Popcorn Chicken is made up of bite-sized, seasoned, breaded, and perfectly deep-fried chicken chunks that are crisp and tender. Popcorn chicken is the term given to the little breaded pieces because they resemble popcorn.

Last reviewed by the RecipeCrave kitchen team

Total time:
35 min
Servings:
4
Cost per serving:
$2.50
Difficulty:
medium
Popcorn Chicken

Step-by-step

  1. Cut 500g of boneless chicken thighs into 2cm bite-sized chunks. Marinate in 120ml of buttermilk, garlic powder, onion powder, smoked paprika, cayenne, and salt for at least 1 hour or overnight in the refrigerator.

  2. Combine 200g of plain flour with 50g of cornstarch, 1 teaspoon each of baking powder, garlic powder, paprika, and white pepper in a wide shallow bowl. This dry dredge creates the signature craggy, crispy crust.

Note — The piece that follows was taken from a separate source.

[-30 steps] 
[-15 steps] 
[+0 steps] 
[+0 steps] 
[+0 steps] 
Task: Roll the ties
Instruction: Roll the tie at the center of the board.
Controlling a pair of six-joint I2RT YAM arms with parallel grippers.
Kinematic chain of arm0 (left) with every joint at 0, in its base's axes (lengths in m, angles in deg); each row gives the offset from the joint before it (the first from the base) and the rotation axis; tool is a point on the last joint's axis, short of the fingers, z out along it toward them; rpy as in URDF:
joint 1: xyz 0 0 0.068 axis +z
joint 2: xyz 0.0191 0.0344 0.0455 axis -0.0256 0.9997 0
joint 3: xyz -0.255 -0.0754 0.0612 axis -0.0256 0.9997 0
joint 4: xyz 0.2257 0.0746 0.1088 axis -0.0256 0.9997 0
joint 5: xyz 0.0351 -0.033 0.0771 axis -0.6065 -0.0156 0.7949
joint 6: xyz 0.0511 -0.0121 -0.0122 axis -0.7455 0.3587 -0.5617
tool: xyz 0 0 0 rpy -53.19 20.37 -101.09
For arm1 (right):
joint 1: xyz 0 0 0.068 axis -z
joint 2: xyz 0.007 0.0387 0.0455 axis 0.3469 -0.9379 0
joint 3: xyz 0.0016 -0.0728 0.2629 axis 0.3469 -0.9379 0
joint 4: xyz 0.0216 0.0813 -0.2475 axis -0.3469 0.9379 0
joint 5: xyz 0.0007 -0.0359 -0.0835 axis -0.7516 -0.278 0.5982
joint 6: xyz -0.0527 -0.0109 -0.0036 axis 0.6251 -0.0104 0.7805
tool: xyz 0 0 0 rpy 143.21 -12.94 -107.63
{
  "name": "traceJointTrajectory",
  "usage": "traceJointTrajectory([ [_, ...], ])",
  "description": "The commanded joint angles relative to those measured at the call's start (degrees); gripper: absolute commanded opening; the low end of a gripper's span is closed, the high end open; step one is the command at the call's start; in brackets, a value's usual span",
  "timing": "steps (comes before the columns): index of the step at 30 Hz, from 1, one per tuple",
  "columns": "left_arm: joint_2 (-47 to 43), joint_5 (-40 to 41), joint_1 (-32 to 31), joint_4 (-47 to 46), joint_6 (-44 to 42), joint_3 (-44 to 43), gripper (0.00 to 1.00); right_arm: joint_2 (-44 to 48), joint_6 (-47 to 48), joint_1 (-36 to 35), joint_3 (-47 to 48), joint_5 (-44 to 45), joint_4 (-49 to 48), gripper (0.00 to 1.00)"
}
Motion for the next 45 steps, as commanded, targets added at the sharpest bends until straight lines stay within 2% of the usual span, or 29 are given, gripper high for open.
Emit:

  3. Working in batches, lift the marinated chicken pieces and drop directly into the seasoned flour mixture. Toss and press firmly so the buttermilk coating grips the flour and forms rough, textured clumps on the surface.

  4. Place the dredged pieces on a wire rack and allow to rest for 10 minutes. This resting time lets the coating hydrate and bond, dramatically reducing the risk of it separating during frying.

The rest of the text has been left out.